Headlines about China’s economy have been uniformly alarming. Every time equity markets in the west plunge, Beijing’s woes are cited as a factor with its plunging equity indices, rising debt ratios and exchange rate under pressure. Even with more sensible interventions, or perhaps none at all, increased volatility in the country’s financial markets is becoming the norm as its economy becomes more globalised and subjected to the same market pressures as other nations.

Although a “hard landing” is highly unlikely, the economy is slowly haemorrhaging and this could continue for years unless a sustainable growth path is established. To some extent, however, the pervasive pessimism surrounding China’s prospects is overdone. After all, excluding India, its growth rate of about 7 per cent is higher than that of any of the other major economies surveyed by the World Bank. And even if it declines to say 5-6 per cent by the end of this decade, the “new normal” would still be much better than in the rest of the world.

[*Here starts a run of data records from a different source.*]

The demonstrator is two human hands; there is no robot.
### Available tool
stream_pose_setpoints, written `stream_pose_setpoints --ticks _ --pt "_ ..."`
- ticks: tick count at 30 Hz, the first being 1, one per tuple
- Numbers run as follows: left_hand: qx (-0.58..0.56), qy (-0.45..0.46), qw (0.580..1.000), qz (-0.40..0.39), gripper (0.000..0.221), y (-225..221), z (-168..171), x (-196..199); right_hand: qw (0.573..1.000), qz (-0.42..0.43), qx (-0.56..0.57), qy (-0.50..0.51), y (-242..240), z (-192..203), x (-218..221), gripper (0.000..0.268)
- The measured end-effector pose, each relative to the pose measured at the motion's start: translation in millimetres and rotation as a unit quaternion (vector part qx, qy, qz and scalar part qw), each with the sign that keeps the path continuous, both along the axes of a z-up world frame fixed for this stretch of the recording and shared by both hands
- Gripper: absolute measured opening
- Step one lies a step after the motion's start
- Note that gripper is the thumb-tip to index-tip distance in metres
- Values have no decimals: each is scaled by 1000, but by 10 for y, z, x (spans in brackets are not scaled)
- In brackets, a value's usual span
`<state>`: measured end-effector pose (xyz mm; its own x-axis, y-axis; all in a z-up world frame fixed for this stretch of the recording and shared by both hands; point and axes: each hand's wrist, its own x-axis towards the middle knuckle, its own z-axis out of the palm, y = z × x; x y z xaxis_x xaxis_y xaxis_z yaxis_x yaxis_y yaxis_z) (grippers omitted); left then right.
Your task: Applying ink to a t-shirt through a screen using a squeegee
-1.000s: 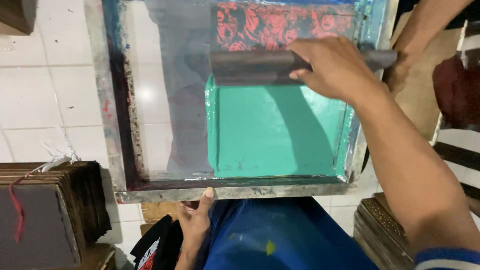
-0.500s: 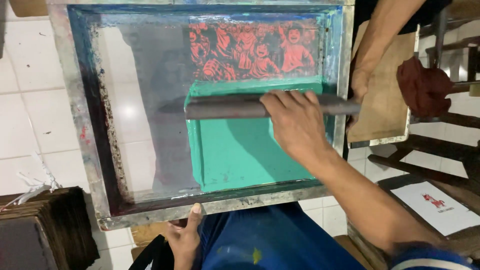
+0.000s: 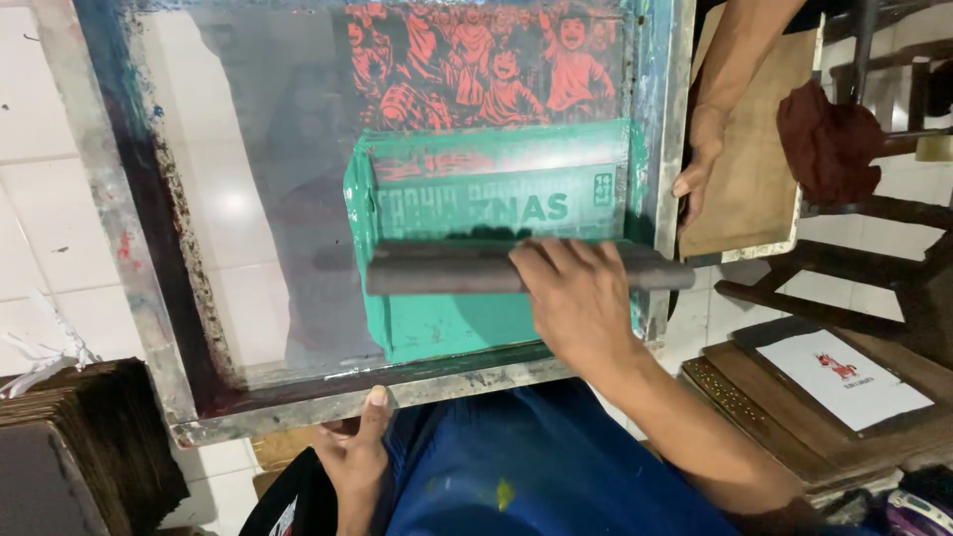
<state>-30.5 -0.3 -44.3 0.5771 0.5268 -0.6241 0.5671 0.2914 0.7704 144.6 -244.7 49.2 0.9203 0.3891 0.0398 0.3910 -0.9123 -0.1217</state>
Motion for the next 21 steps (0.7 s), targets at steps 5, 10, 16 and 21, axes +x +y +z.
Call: stream_pose_setpoints --ticks 5,10,16,21 --pt "-18 -29 999 1 9 7 -59 -36 999 15 24 30 5 103 -502 32" --pt "-25 9 999 38 21 -1 -50 -14 978 9 60 200 -77 134 -2 32" --pt "11 35 999 -12 23 26 170 143 997 71 -25 -23 -229 -150 1069 41" --pt "12 34 999 19 29 -13 99 72 996 66 -57 -18 -155 -84 639 45"
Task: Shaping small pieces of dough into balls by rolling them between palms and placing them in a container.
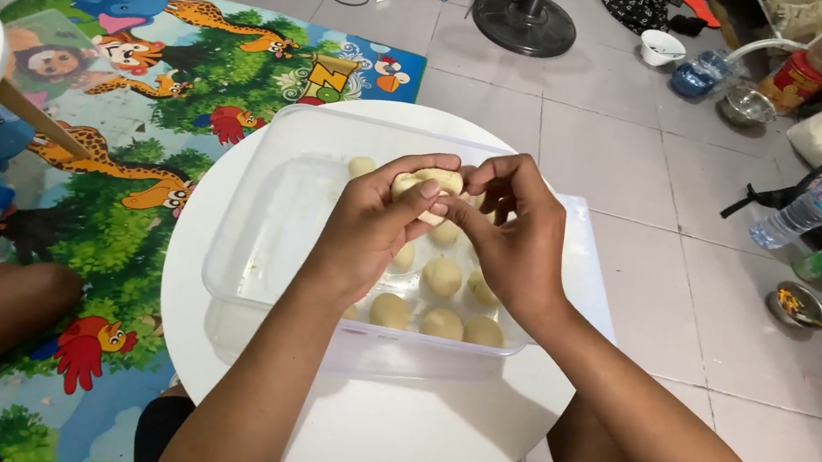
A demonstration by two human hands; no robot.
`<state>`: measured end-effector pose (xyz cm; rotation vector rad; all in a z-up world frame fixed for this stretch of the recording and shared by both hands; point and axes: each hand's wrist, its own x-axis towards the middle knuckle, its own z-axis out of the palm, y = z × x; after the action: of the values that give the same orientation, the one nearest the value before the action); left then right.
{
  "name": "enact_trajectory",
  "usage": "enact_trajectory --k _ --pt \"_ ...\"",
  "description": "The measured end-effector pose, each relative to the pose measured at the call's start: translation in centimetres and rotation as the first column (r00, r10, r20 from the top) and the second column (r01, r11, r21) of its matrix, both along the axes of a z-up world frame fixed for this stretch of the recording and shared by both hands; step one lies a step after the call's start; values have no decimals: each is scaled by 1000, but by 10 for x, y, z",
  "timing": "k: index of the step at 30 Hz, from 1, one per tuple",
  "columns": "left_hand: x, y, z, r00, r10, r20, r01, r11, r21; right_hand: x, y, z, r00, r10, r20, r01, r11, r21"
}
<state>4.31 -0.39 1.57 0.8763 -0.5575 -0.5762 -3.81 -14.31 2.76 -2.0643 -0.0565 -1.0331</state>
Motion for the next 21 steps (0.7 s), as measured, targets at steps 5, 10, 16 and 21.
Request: enact_trajectory --k 5,10,16,21 --pt "2 -3 -6 994 85 -69 -86 996 -14 -5 4 -2 987 1 162 79 871 -485" --pt "8 3 0 978 -93 -189 76 993 -92 0 4 -2 970 -37 240 173 797 -579" --pt "5 4 0 985 -146 -89 152 987 60 2 -12 -2 999 2 36 12 928 -371" --pt "3 5 -4 985 -170 22 161 963 215 -2 -14 8 887 162 -432 12 927 374"
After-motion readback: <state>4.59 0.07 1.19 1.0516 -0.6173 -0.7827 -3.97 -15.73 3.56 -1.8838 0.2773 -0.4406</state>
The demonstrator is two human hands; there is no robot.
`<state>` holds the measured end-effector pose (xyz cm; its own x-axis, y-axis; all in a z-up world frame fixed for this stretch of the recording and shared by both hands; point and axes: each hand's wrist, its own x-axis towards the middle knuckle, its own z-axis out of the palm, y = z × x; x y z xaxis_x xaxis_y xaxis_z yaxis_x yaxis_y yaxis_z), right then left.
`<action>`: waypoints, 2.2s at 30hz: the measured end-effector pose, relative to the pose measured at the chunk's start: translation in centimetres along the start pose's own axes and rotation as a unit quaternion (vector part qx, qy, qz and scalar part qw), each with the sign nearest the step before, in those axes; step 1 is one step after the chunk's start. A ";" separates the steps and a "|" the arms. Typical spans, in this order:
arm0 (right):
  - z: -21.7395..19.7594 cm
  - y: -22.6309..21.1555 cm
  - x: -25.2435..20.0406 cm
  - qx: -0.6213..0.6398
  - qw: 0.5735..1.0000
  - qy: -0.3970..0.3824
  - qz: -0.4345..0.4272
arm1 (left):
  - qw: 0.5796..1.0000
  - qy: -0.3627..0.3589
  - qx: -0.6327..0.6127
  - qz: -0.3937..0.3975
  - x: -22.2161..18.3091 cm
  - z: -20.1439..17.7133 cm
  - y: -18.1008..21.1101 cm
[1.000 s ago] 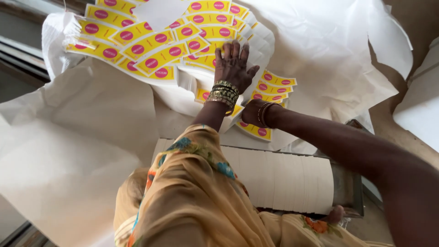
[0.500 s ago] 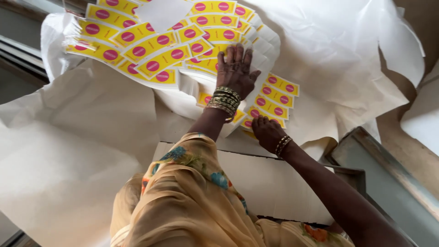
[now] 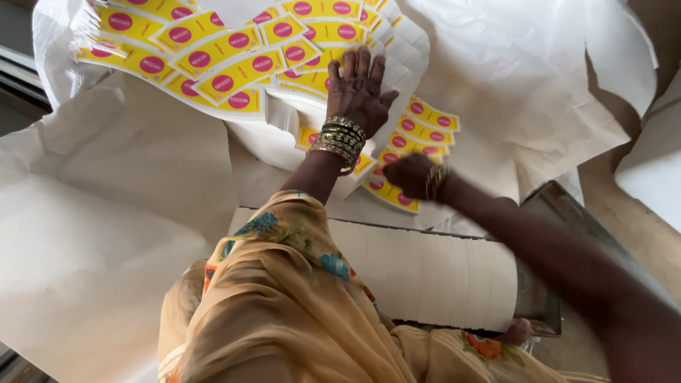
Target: Manually stacking paper labels and placing them into metal storage containers.
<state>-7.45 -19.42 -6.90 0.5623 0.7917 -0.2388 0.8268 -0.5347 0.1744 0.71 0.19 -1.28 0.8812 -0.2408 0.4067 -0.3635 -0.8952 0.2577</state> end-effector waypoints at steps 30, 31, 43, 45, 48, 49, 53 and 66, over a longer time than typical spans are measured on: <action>-3.0 -6.2 -0.7 0.124 0.908 0.202 0.346 | 0.999 0.013 0.041 -0.003 -0.4 0.2 0.4; -3.3 -6.1 -0.4 0.124 0.907 0.206 0.345 | 0.999 0.015 0.044 -0.003 -0.3 -0.8 0.7; 2.3 15.1 -6.1 0.161 0.964 0.135 0.164 | 0.998 -0.046 0.018 -0.026 -0.3 -1.2 0.7; -3.5 20.2 -11.2 0.360 0.839 0.134 0.385 | 1.000 -0.003 0.022 -0.009 -0.3 -0.1 0.1; -13.8 14.3 -18.1 0.411 0.806 0.227 0.359 | 0.999 0.046 0.024 0.006 -0.1 2.2 -0.3; -13.4 12.3 -18.9 0.408 0.806 0.229 0.363 | 0.999 0.048 0.021 0.010 0.0 1.6 -0.3; -14.2 2.0 -21.6 0.645 0.580 0.347 0.357 | 0.998 0.049 0.008 0.035 -0.4 -0.3 -0.1; -11.2 -18.8 -26.4 0.803 0.309 0.366 0.354 | 0.499 -0.188 -0.814 -0.231 -25.3 -13.0 16.2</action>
<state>-37.96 -26.93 6.77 0.9414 -0.1522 -0.3011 -0.2312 0.3589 -0.9043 -31.44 -3.34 3.98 0.8674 -0.4772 -0.1410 0.4115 0.5286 0.7425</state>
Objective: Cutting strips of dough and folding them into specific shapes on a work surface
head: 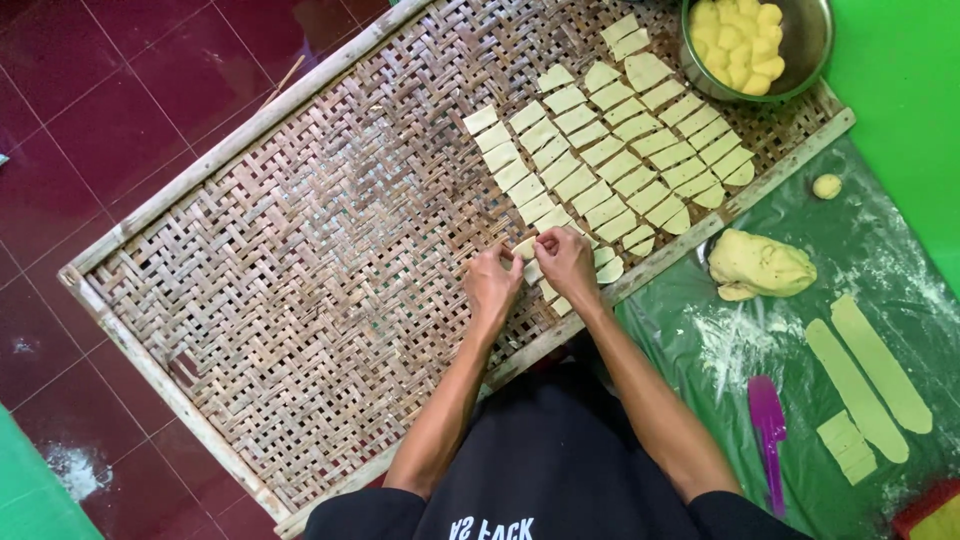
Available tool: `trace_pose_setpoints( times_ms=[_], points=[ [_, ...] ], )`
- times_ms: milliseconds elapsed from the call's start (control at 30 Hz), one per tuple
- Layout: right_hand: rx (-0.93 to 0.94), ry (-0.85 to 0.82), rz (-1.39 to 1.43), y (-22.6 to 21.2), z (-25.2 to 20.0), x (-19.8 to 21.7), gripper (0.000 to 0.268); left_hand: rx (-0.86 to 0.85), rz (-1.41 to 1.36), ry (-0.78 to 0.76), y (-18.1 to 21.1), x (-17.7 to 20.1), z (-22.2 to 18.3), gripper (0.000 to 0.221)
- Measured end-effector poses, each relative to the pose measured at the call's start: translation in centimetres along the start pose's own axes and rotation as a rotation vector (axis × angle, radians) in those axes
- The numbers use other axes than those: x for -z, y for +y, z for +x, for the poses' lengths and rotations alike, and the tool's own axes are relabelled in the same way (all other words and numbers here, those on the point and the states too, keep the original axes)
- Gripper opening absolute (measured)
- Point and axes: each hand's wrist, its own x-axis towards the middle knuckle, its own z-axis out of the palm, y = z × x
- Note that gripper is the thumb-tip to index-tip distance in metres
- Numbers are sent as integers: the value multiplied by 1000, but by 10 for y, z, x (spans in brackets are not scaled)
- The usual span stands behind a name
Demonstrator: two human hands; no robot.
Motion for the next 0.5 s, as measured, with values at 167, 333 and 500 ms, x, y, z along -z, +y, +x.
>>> trace_pose_setpoints(
  times_ms=[167, 333, 500],
  points=[
    [26, 8, -19, -11, 2, 3, 8, -3, -78, -22, 10, 22, -11, 17],
    [-1, 43, 75, -25, -3, 18, 9, -95, -252, -66, -13, 32, -4, 39],
    [-86, -120, 361, -58, -14, 38, 13, -154, -352, -301, 5, 59, -2, 70]
  ],
)
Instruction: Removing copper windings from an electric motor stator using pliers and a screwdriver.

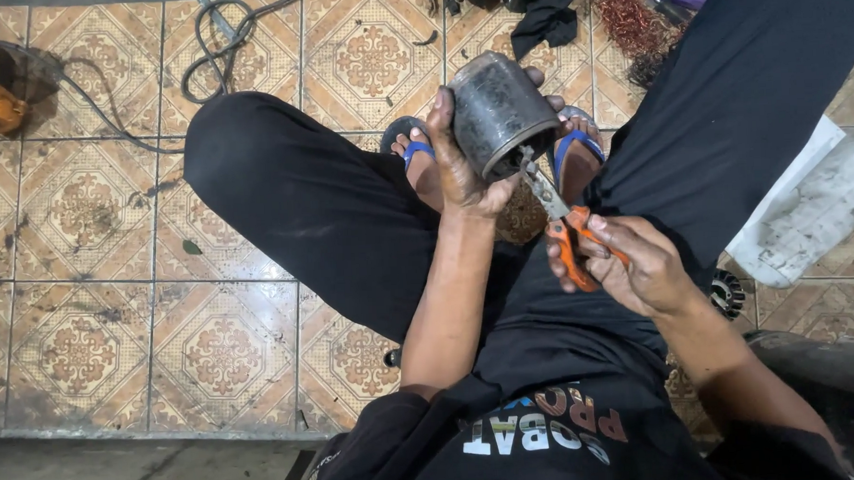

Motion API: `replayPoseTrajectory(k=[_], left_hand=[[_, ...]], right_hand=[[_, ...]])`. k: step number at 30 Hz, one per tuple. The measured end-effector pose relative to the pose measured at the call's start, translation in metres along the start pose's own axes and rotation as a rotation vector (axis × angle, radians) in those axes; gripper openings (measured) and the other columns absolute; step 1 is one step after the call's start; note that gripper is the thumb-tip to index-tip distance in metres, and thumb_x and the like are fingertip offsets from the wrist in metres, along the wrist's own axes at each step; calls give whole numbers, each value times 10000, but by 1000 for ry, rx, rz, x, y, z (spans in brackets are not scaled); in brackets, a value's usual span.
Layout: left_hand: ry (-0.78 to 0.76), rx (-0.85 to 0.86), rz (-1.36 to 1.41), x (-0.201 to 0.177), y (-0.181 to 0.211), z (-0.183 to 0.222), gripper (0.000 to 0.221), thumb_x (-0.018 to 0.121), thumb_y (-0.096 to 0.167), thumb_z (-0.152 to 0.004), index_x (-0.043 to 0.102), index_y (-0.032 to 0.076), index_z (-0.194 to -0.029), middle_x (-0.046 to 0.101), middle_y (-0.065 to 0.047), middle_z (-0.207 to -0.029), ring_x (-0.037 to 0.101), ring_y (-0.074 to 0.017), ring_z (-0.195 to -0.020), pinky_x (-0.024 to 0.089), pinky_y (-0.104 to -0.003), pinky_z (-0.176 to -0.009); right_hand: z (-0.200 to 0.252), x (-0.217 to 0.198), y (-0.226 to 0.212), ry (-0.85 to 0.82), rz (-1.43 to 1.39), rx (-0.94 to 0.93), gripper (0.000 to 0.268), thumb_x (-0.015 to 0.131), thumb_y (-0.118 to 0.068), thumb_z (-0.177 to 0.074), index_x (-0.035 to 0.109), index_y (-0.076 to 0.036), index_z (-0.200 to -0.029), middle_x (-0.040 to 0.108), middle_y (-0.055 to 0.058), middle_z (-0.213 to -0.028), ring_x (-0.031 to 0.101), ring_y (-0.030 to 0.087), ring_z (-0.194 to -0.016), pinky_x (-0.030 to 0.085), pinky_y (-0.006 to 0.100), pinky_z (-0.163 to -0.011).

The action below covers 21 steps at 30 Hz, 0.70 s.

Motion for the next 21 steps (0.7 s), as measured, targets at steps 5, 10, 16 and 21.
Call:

The concern, therefore, is about the transition to a new growth path. The more optimistic observers see positive signs that the middle kingdom is finally rebalancing from an investment- and manufacturing-led economy to one more dependent on consumption and services. Progress is indicated in the share of consumption relative to gross domestic product having increased by 2-3 percentage points and the share of services by 6 percentage points since 2011.

But this focus on rebalancing is misplaced. The shares are an outcome of the growth process and not objectives in their own right or policy levers to be manipulated. The growth rate of real consumption has remained robust and steady at 8-8.5 per cent for more than a decade. With GDP growth slowing to less than 7 per cent, the share of consumption will automatically increase. But the growth rate of consumption is not actually increasing and will soon decline as the labour market softens. The pace of rebalancing will then moderate.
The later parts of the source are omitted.